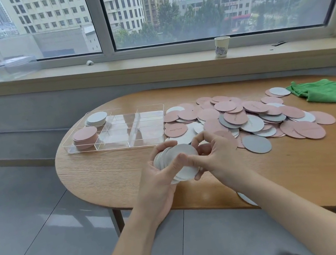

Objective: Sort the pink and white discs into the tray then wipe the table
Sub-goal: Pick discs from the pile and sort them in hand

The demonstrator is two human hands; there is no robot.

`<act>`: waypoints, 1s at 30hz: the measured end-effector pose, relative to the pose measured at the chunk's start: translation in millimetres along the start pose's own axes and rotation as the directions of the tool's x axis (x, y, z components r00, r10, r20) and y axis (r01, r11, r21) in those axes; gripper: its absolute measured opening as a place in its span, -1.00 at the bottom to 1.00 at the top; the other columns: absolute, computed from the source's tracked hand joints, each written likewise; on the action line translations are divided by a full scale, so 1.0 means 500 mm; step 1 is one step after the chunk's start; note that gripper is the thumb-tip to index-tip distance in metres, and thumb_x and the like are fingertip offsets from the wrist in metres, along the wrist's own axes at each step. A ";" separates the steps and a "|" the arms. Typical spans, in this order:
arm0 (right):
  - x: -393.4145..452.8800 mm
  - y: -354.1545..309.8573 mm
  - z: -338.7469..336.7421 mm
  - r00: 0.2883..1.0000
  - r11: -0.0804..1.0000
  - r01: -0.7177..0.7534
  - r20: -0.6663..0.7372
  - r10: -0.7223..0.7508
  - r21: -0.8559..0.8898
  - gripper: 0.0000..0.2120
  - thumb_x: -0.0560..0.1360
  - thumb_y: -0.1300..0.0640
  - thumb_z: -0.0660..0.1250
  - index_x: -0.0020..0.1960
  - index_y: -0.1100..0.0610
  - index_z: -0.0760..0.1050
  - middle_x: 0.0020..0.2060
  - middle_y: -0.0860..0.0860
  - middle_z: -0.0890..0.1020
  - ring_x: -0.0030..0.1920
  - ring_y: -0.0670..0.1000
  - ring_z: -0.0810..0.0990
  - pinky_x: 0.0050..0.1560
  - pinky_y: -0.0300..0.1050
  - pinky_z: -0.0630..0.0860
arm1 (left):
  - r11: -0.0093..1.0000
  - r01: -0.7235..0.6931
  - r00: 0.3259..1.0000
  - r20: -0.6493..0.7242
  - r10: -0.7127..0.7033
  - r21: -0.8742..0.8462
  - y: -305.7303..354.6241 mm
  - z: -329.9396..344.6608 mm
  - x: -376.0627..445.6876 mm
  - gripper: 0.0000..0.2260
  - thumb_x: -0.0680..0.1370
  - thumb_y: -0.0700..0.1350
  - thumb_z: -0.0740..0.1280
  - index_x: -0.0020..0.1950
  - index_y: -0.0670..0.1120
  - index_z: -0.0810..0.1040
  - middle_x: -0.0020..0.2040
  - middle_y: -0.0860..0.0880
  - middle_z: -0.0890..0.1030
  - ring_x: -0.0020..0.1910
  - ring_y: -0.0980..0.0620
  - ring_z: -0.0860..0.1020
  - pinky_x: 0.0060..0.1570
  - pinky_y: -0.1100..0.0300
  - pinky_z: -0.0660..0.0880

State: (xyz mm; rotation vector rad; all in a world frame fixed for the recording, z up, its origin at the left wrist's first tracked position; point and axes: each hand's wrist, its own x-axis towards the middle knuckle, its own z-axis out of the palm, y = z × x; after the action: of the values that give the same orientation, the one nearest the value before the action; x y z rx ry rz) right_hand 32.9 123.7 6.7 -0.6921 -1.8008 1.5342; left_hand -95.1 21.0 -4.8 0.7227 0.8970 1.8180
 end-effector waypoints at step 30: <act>0.189 0.038 -0.052 0.989 0.392 0.136 0.099 -0.114 -0.910 -0.40 0.45 -0.29 0.42 0.35 0.03 0.52 0.17 0.00 0.65 0.26 0.11 0.44 0.26 0.03 0.37 | 0.999 0.041 0.997 -0.062 -0.039 0.035 -0.001 -0.011 0.010 -0.73 0.42 -0.30 0.50 0.05 -0.04 0.63 0.10 -0.27 0.68 -0.01 -0.21 0.65 -0.34 0.10 0.56</act>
State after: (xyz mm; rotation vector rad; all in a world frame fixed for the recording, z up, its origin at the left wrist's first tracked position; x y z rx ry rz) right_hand -7.9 214.6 4.1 -0.9802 -2.6121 0.2588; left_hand -101.0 24.4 -7.6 0.6703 0.9805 1.8009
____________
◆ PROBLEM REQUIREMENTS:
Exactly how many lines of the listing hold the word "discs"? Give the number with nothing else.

◆ SOLVED PROBLEM:
2